Failed DNA Sequencing Reaction


Possibles Causes.
The causes for these kind of results can be several, the most common are the following ones:

  • DNA Template concentration is too low.
    Important Note: measuring DNA concentration by UV absorption is often inaccurate and concentration is frequently overestimated. Agarose gels or espectrofluotometry are a much better method to estimate quality and quantity of DNA samples. In this case the Raw Data signal is low, around 100, due to poor DNA sequencing reaction.
  • No correct primer was added to the reaction, so binding between the DNA and the primer cannot occur.

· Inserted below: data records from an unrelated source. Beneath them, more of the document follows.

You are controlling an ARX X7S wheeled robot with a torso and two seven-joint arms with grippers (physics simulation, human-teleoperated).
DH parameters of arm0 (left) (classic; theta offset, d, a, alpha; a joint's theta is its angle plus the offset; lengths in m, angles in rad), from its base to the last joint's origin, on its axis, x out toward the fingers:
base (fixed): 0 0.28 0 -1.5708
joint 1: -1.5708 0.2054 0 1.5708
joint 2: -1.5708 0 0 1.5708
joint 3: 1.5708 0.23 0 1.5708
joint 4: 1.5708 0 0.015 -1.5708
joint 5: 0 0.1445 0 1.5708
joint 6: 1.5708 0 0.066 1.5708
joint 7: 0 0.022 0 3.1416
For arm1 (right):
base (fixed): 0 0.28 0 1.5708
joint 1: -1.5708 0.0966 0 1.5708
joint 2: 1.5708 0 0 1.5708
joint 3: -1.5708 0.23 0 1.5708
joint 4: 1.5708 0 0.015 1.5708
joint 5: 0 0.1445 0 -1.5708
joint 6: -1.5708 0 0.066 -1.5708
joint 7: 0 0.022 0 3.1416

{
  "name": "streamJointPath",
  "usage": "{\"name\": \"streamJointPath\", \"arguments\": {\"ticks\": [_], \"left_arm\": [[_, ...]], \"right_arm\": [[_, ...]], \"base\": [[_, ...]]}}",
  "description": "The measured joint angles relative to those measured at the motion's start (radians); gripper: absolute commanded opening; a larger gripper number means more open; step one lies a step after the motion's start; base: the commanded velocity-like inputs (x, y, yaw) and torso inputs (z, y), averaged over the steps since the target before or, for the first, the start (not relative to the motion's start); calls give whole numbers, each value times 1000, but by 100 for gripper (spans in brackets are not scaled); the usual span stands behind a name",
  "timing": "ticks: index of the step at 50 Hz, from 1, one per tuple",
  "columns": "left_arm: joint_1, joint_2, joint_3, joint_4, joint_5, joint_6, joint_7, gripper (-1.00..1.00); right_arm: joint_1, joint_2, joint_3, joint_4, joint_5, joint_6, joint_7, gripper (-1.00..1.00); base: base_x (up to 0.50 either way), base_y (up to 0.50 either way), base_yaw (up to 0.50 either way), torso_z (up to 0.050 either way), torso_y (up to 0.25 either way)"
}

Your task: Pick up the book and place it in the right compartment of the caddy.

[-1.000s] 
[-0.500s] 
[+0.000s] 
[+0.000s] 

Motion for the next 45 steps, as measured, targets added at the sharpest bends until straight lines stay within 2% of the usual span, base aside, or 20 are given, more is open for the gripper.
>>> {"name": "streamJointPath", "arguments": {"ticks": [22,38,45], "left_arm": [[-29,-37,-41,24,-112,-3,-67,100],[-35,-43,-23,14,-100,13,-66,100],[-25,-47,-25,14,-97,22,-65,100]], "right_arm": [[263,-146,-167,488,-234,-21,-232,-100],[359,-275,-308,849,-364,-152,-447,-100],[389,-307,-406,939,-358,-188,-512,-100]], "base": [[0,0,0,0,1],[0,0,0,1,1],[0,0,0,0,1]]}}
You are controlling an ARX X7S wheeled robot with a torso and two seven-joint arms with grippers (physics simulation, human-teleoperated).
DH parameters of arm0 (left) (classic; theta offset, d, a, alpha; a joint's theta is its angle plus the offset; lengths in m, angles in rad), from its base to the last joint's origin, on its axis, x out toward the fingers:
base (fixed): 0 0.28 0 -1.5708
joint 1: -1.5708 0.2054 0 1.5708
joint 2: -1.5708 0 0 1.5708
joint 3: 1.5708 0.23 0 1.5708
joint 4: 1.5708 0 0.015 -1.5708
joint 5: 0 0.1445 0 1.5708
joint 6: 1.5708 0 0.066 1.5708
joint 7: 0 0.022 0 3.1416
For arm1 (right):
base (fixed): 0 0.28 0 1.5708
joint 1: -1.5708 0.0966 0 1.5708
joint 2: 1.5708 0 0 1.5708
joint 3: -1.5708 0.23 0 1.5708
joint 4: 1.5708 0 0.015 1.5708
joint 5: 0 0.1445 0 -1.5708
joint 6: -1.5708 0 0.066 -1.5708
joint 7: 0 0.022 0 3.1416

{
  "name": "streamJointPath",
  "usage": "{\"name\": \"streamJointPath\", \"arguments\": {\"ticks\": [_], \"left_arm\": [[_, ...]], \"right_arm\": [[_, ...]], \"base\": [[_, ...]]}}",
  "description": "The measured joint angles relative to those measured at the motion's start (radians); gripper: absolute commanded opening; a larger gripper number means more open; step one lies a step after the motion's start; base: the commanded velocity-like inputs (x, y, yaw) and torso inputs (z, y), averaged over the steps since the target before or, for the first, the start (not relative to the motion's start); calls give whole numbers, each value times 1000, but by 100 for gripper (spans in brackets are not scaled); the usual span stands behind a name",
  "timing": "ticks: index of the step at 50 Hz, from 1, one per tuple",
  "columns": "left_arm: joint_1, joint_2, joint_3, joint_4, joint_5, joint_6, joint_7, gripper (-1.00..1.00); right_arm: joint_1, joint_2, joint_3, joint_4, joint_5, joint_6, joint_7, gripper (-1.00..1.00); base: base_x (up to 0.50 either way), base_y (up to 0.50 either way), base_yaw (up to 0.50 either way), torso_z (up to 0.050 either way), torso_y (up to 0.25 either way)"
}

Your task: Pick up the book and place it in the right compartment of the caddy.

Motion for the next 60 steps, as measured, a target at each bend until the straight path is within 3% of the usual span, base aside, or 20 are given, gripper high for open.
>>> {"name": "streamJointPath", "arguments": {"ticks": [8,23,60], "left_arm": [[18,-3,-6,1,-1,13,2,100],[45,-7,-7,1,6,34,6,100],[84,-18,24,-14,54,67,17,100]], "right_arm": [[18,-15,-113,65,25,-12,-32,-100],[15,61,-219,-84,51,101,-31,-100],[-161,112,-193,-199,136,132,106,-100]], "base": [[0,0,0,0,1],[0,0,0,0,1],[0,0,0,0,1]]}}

No DNA sequencing reaction, and hence Raw Data signal usually below 100 units.
  • Template purification is not working properly. Sometimes the sample preparation is contaminated with ethanol or other molecules that inhibit the DNA Polymerase, yielding no sequencing reaction.

Treatment.

  • Check the concentration of the template by agarose gel or espectrofluorometry to ensure that it is in the ranges described in the Sample Submission Guidelines.
  • Check the primer sequence against the template sequence to ensure that there is a proper binding site.
  • Improve the quality of the template preparation, mainly for the primers making fresh dilution each time in case problems were observed.